Cass., 3e civ., 13 juillet 2022, n° 19-20231
Par un arrêt du 13 juillet 2022 publié au bulletin, la Cour de cassation a précisé les conditions d’application de la responsabilité civile décennale prévue par l’article 1792 du code civil à des désordres affectant des éléments d’équipement adjoints à l’ouvrage existant.
Pour mémoire, l’article 1792 du code civil pose le principe selon lequel tout constructeur d’un ouvrage est responsable de plein droit, envers le maître ou l’acquéreur de l’ouvrage, des dommages, même résultant d’un vice du sol, qui compromettent la solidité de l’ouvrage ou qui, l’affectant dans l’un de ses éléments constitutifs ou l’un de ses éléments d’équipement, le rendent impropre à sa destination. Néanmoins, il est admis que le constructeur n’engage pas sa responsabilité s’il est démontré que les dommages proviennent d’une cause étrangère.
En application de cet article, il ressort d’une jurisprudence constante que les désordres affectant des éléments d’équipement, dissociables ou non, d’origine ou installés sur existant, relèvent de la responsabilité décennale lorsqu’ils rendent l’ouvrage dans son ensemble impropre à sa destination (v., en ce sens : Cass., 3e Civ., 15 janvier 2017, n° 16-19640 ; Cass., 3e Civ., 14 septembre 2017, n° 16-17323 ; Cass., 3e Civ., 26 octobre 2017, n° 16-18120 ; Cass., 3e Civ.,7 mars 2019, n° 18-11741).
Toutefois, s’agissant des éléments adjoints à l’existant, la Cour de cassation rappelle que cette règle ne vaut que lorsque les désordres trouvent leur siège dans un élément d’équipement au sens de l’article 1792-3 du code civil, c’est-à-dire un élément destiné à fonctionner (v., en ce sens : Cass., 3e Civ., 13 février 2020, pourvoi n° 19-10.249).
Ainsi, il en résulte que les désordres, quel que soit leur degré de gravité, affectant un élément non destiné à fonctionner, adjoint à l’existant, relèvent exclusivement de la responsabilité contractuelle de droit commun du constructeur ou réputé constructeur.

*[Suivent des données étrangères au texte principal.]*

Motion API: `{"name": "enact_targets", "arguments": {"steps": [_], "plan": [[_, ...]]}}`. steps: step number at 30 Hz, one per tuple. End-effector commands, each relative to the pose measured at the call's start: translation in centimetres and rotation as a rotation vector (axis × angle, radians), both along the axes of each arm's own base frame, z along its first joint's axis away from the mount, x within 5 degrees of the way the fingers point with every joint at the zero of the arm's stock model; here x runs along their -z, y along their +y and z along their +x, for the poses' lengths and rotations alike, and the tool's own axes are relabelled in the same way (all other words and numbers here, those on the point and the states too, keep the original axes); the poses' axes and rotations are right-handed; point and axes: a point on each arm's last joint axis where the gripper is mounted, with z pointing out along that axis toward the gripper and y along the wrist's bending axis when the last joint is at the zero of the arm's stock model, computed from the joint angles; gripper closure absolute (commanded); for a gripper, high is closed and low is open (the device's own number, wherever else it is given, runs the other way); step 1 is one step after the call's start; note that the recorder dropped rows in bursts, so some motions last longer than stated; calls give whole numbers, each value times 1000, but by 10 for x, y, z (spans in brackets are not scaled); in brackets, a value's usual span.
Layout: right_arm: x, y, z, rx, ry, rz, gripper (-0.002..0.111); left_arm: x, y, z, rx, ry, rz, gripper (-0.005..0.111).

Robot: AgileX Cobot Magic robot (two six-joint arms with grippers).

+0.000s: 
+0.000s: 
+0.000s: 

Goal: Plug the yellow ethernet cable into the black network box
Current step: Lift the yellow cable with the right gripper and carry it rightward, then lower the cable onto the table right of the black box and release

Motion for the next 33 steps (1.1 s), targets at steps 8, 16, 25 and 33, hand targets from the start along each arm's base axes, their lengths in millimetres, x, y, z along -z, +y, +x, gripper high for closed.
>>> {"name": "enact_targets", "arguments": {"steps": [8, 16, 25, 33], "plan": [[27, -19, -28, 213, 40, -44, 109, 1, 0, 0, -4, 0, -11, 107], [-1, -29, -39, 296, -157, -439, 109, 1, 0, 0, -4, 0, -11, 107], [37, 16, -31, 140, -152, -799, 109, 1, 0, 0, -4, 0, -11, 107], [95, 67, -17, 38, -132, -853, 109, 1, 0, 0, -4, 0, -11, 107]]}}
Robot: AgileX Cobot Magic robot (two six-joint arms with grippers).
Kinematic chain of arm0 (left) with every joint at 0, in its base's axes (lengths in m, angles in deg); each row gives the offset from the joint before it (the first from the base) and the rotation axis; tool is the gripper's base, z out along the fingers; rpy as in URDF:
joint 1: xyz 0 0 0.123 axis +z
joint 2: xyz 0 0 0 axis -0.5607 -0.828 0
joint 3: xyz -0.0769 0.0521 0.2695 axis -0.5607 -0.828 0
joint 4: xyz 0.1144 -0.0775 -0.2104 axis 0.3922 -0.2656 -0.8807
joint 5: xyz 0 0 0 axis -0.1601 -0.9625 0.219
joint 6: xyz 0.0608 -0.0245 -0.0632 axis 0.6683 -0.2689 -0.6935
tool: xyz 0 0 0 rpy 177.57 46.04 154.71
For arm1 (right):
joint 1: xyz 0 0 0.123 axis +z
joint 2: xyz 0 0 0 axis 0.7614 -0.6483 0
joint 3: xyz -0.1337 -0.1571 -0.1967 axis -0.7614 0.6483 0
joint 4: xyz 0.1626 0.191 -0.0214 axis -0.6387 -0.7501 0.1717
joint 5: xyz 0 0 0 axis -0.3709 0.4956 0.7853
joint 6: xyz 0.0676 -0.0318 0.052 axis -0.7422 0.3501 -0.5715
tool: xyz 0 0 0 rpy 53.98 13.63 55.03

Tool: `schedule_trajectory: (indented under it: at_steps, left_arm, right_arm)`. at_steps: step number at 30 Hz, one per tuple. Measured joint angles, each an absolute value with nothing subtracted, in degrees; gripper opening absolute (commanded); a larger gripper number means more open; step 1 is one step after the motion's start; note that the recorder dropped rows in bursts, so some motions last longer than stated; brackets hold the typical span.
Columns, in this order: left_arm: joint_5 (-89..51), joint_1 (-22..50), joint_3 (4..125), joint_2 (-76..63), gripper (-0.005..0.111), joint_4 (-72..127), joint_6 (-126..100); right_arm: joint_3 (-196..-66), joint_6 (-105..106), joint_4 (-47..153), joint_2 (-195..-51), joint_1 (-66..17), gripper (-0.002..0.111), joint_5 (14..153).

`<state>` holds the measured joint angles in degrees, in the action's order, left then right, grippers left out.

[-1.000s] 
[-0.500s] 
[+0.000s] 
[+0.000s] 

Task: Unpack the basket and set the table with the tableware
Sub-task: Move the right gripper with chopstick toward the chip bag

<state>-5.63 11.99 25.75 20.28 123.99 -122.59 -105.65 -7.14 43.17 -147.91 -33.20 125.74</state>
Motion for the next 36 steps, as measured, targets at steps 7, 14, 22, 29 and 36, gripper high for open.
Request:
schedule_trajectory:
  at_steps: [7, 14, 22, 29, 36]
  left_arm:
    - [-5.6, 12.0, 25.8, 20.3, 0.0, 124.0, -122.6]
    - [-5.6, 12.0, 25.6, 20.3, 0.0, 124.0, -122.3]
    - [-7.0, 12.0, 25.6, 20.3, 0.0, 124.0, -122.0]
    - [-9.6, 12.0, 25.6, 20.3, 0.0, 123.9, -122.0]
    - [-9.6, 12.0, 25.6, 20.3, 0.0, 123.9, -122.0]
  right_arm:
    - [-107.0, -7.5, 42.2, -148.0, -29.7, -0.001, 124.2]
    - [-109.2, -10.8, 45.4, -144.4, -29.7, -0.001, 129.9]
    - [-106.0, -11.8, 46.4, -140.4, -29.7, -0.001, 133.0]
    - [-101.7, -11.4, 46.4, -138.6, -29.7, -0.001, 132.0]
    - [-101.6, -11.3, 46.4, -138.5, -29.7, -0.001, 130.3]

En l’espèce, les acquéreurs d’une maison d’habitation se sont plaints auprès des vendeurs, lesquels avaient réalisés des travaux de rénovation six ans avant la vente, de remontées d’humidité affectant notamment le carrelage et des cloisons en plâtre.
Par un arrêt du 30 avril 2019, la Cour d’appel de Besançon a condamné les vendeurs sur le fondement de la responsabilité décennale, considérant que, si le carrelage collé sur une chape et les cloisons de plaques de plâtre sont des éléments dissociables de l’ouvrage, dès lors que leur dépose et leur remplacement peuvent être effectués sans détérioration de celui-ci, les désordres les affectant rendent l’ouvrage dans son ensemble impropre à sa destination.
La Troisième chambre civile censure cette interprétation, estimant au contraire que le carrelage et les cloisons, adjoints à l’existant, ne sont pas destinés à fonctionner, de sorte que la responsabilité décennale des vendeurs ne pouvait être engagée.
Dans ces conditions, la Cour de cassation casse et annule l’arrêt attaqué.